TO DO:
Take the records below and copy them exactly.
STORED DATA section start
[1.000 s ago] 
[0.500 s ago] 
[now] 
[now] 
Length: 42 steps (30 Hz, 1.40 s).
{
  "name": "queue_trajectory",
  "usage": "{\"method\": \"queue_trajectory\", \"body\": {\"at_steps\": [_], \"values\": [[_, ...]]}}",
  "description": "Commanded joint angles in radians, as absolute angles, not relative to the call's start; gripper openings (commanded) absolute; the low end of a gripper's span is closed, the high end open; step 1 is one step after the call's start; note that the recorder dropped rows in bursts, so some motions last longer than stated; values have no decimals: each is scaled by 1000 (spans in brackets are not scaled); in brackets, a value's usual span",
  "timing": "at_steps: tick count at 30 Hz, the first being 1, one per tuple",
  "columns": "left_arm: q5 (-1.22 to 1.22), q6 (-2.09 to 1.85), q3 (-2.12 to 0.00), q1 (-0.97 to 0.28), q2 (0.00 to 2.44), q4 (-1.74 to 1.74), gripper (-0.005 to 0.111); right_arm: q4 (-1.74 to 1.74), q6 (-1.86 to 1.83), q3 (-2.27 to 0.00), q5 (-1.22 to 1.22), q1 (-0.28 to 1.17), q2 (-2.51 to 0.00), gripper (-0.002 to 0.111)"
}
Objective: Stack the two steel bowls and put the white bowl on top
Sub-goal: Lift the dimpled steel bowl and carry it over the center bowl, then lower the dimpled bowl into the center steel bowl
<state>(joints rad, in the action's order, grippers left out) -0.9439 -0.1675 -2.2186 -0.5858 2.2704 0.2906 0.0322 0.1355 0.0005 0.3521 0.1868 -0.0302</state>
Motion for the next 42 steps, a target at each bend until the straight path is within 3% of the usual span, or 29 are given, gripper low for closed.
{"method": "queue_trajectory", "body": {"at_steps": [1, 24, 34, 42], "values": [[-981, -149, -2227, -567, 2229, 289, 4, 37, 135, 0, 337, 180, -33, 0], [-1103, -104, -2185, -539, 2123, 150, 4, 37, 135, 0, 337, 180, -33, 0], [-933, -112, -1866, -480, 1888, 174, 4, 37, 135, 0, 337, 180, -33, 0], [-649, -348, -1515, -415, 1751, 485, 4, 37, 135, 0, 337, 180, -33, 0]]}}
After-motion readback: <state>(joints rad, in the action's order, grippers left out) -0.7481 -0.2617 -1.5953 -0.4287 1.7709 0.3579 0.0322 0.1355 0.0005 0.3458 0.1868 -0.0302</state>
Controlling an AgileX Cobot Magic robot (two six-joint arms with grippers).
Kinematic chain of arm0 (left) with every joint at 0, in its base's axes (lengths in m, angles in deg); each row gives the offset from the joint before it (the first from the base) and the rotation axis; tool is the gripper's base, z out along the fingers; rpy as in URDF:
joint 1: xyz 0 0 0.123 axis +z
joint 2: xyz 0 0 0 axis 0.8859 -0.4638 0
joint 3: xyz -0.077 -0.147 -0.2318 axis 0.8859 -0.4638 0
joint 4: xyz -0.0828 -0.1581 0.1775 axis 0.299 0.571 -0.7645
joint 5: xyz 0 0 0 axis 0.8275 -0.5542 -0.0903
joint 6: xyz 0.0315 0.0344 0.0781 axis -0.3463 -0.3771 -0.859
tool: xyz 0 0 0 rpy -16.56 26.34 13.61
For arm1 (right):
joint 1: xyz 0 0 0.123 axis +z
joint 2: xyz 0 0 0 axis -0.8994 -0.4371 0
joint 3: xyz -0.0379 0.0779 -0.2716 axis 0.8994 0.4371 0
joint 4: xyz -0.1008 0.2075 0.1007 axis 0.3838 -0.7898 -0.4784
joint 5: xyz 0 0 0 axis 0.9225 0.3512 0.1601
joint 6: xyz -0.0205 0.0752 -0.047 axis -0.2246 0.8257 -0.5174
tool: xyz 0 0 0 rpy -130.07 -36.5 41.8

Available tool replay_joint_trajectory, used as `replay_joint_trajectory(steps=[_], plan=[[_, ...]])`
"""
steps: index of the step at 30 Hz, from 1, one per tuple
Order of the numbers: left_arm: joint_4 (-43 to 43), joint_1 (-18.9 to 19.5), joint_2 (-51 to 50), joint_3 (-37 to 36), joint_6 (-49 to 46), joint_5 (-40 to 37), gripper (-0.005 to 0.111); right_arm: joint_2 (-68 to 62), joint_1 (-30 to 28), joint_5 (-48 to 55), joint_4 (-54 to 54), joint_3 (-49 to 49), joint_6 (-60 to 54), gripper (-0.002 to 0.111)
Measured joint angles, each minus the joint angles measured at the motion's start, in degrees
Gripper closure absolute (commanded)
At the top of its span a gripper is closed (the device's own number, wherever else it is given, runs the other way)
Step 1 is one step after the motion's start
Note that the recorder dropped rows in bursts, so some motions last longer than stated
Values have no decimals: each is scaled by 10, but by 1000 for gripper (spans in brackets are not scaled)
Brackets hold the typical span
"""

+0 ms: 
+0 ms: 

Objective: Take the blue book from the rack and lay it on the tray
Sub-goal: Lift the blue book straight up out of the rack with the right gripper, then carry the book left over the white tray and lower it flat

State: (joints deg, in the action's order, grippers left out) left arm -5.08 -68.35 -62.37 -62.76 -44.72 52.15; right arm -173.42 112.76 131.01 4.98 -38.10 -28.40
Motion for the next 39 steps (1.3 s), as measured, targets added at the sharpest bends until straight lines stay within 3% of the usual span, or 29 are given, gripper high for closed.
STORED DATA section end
ANSWER BOX:
[1.000 s ago] 
[0.500 s ago] 
[now] 
[now] 
Length: 42 steps (30 Hz, 1.40 s).
{
  "name": "queue_trajectory",
  "usage": "{\"method\": \"queue_trajectory\", \"body\": {\"at_steps\": [_], \"values\": [[_, ...]]}}",
  "description": "Commanded joint angles in radians, as absolute angles, not relative to the call's start; gripper openings (commanded) absolute; the low end of a gripper's span is closed, the high end open; step 1 is one step after the call's start; note that the recorder dropped rows in bursts, so some motions last longer than stated; values have no decimals: each is scaled by 1000 (spans in brackets are not scaled); in brackets, a value's usual span",
  "timing": "at_steps: tick count at 30 Hz, the first being 1, one per tuple",
  "columns": "left_arm: q5 (-1.22 to 1.22), q6 (-2.09 to 1.85), q3 (-2.12 to 0.00), q1 (-0.97 to 0.28), q2 (0.00 to 2.44), q4 (-1.74 to 1.74), gripper (-0.005 to 0.111); right_arm: q4 (-1.74 to 1.74), q6 (-1.86 to 1.83), q3 (-2.27 to 0.00), q5 (-1.22 to 1.22), q1 (-0.28 to 1.17), q2 (-2.51 to 0.00), gripper (-0.002 to 0.111)"
}
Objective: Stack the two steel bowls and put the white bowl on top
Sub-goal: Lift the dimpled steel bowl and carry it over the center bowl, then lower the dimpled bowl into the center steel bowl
<state>(joints rad, in the action's order, grippers left out) -0.9439 -0.1675 -2.2186 -0.5858 2.2704 0.2906 0.0322 0.1355 0.0005 0.3521 0.1868 -0.0302</state>
Motion for the next 42 steps, a target at each bend until the straight path is within 3% of the usual span, or 29 are given, gripper low for closed.
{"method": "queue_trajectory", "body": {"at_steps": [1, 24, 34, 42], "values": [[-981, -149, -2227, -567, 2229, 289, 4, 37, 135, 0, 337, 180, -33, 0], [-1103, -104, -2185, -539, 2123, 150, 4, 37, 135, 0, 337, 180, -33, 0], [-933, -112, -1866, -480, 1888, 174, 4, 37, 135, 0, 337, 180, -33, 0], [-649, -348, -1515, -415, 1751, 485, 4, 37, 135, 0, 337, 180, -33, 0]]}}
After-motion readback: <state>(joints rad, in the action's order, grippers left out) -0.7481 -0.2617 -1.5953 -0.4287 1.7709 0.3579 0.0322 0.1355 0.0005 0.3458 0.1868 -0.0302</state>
Controlling an AgileX Cobot Magic robot (two six-joint arms with grippers).
Kinematic chain of arm0 (left) with every joint at 0, in its base's axes (lengths in m, angles in deg); each row gives the offset from the joint before it (the first from the base) and the rotation axis; tool is the gripper's base, z out along the fingers; rpy as in URDF:
joint 1: xyz 0 0 0.123 axis +z
joint 2: xyz 0 0 0 axis 0.8859 -0.4638 0
joint 3: xyz -0.077 -0.147 -0.2318 axis 0.8859 -0.4638 0
joint 4: xyz -0.0828 -0.1581 0.1775 axis 0.299 0.571 -0.7645
joint 5: xyz 0 0 0 axis 0.8275 -0.5542 -0.0903
joint 6: xyz 0.0315 0.0344 0.0781 axis -0.3463 -0.3771 -0.859
tool: xyz 0 0 0 rpy -16.56 26.34 13.61
For arm1 (right):
joint 1: xyz 0 0 0.123 axis +z
joint 2: xyz 0 0 0 axis -0.8994 -0.4371 0
joint 3: xyz -0.0379 0.0779 -0.2716 axis 0.8994 0.4371 0
joint 4: xyz -0.1008 0.2075 0.1007 axis 0.3838 -0.7898 -0.4784
joint 5: xyz 0 0 0 axis 0.9225 0.3512 0.1601
joint 6: xyz -0.0205 0.0752 -0.047 axis -0.2246 0.8257 -0.5174
tool: xyz 0 0 0 rpy -130.07 -36.5 41.8

Available tool replay_joint_trajectory, used as `replay_joint_trajectory(steps=[_], plan=[[_, ...]])`
"""
steps: index of the step at 30 Hz, from 1, one per tuple
Order of the numbers: left_arm: joint_4 (-43 to 43), joint_1 (-18.9 to 19.5), joint_2 (-51 to 50), joint_3 (-37 to 36), joint_6 (-49 to 46), joint_5 (-40 to 37), gripper (-0.005 to 0.111); right_arm: joint_2 (-68 to 62), joint_1 (-30 to 28), joint_5 (-48 to 55), joint_4 (-54 to 54), joint_3 (-49 to 49), joint_6 (-60 to 54), gripper (-0.002 to 0.111)
Measured joint angles, each minus the joint angles measured at the motion's start, in degrees
Gripper closure absolute (commanded)
At the top of its span a gripper is closed (the device's own number, wherever else it is given, runs the other way)
Step 1 is one step after the motion's start
Note that the recorder dropped rows in bursts, so some motions last longer than stated
Values have no decimals: each is scaled by 10, but by 1000 for gripper (spans in brackets are not scaled)
Brackets hold the typical span
"""

+0 ms: 
+0 ms: 

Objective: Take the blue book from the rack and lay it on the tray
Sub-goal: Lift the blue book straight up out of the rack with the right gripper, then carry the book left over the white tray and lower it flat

State: (joints deg, in the action's order, grippers left out) left arm -5.08 -68.35 -62.37 -62.76 -44.72 52.15; right arm -173.42 112.76 131.01 4.98 -38.10 -28.40
Motion for the next 39 steps (1.3 s), as measured, targets added at the sharpest bends until straight lines stay within 3% of the usual span, or 29 are given, gripper high for closed.

The answer is complete.